ABOUT THIS EXERCISE:
The response should contain only those lines of the entries below that include the string "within".

PROVIDED RECORDS:
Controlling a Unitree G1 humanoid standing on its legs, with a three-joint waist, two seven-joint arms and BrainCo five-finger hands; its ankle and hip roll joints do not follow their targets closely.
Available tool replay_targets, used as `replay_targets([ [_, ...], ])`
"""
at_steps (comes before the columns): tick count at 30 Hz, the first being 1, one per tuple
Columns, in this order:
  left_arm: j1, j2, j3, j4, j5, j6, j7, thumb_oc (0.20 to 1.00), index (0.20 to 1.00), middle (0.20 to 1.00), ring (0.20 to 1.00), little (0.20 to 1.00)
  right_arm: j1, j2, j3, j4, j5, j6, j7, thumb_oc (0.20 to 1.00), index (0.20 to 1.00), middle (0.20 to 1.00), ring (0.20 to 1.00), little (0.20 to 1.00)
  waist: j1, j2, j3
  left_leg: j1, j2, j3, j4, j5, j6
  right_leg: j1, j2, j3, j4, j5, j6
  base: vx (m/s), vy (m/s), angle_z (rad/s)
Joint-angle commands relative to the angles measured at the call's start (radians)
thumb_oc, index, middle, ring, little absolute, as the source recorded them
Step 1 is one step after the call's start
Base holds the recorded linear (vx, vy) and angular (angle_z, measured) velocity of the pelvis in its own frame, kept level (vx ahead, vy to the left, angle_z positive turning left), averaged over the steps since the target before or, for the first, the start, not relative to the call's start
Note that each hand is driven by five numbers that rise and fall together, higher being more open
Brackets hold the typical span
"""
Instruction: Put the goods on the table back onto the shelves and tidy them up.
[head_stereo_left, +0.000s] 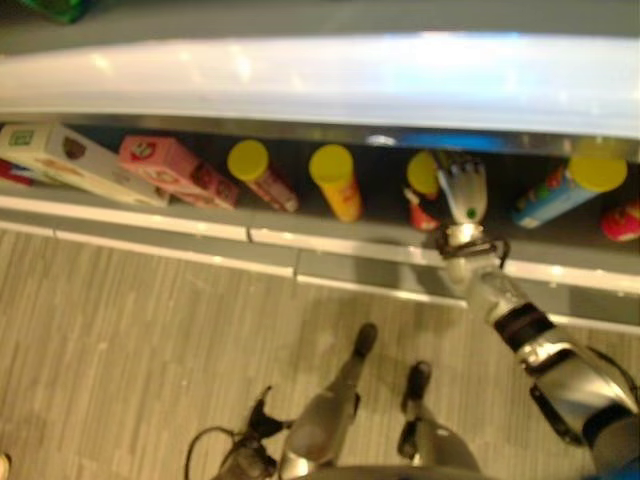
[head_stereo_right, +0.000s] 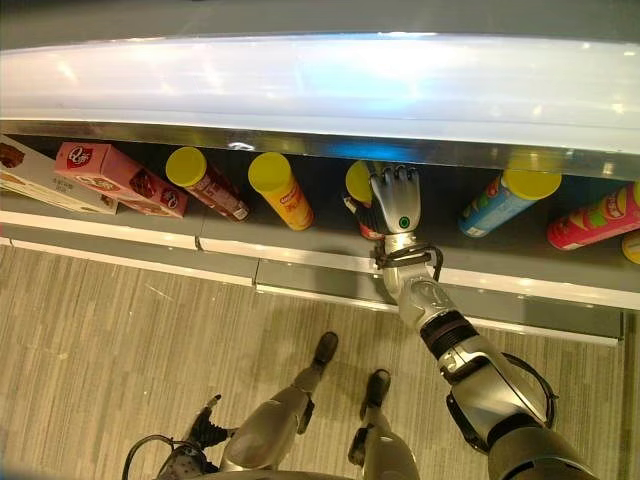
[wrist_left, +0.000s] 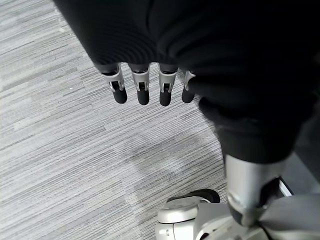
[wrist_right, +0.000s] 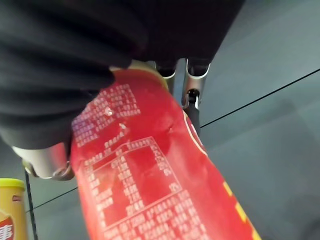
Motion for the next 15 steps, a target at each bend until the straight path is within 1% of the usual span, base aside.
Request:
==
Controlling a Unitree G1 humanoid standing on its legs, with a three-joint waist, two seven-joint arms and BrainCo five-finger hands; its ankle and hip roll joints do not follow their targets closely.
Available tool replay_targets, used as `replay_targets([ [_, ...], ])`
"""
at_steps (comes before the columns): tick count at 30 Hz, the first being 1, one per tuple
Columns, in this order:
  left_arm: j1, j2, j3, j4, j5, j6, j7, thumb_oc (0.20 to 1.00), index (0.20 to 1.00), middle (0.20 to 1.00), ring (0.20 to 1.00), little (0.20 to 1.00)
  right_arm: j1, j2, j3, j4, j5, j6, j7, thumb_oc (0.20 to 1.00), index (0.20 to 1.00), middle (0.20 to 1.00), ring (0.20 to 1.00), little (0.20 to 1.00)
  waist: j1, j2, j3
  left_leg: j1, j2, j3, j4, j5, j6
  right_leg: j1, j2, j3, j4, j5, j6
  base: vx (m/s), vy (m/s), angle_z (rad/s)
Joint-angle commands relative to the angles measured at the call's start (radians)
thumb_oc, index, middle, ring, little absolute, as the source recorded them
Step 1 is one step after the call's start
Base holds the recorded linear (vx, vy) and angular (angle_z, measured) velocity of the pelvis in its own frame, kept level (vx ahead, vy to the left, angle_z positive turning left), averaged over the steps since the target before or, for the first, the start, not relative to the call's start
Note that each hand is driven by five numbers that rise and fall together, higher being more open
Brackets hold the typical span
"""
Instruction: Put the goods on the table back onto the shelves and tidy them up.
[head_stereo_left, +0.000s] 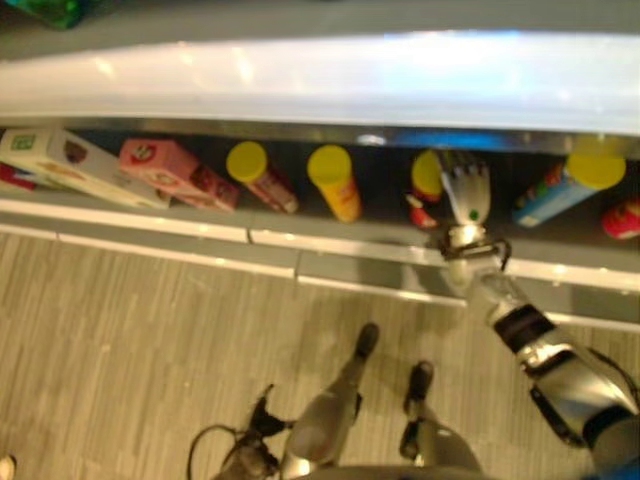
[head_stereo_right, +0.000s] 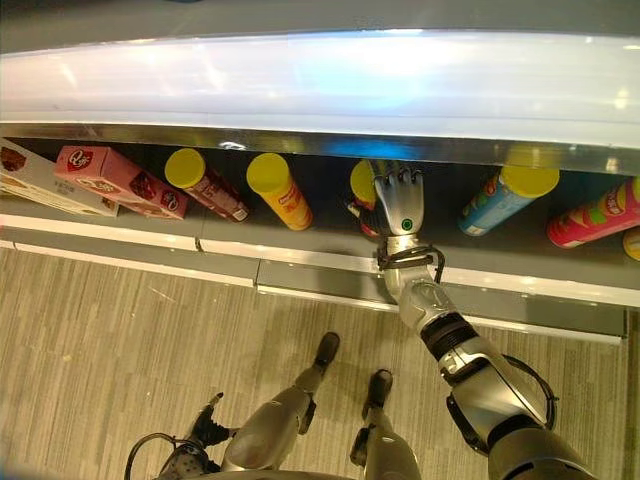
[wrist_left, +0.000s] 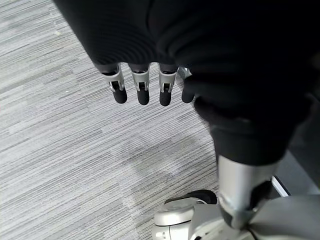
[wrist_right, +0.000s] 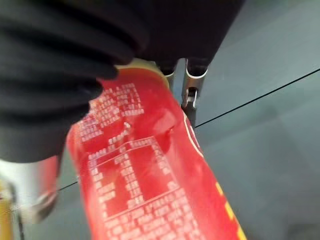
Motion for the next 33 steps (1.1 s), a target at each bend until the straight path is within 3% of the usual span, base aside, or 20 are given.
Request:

WRITTEN RESPONSE:
Motion for the next 15 steps, a target at each bend until the straight path is within 1% of the usual span, base aside.
Motion for the next 33 steps (1.1 s), a target at each bend until the straight path is within 3% of the usual span, base aside, or 20 are given.

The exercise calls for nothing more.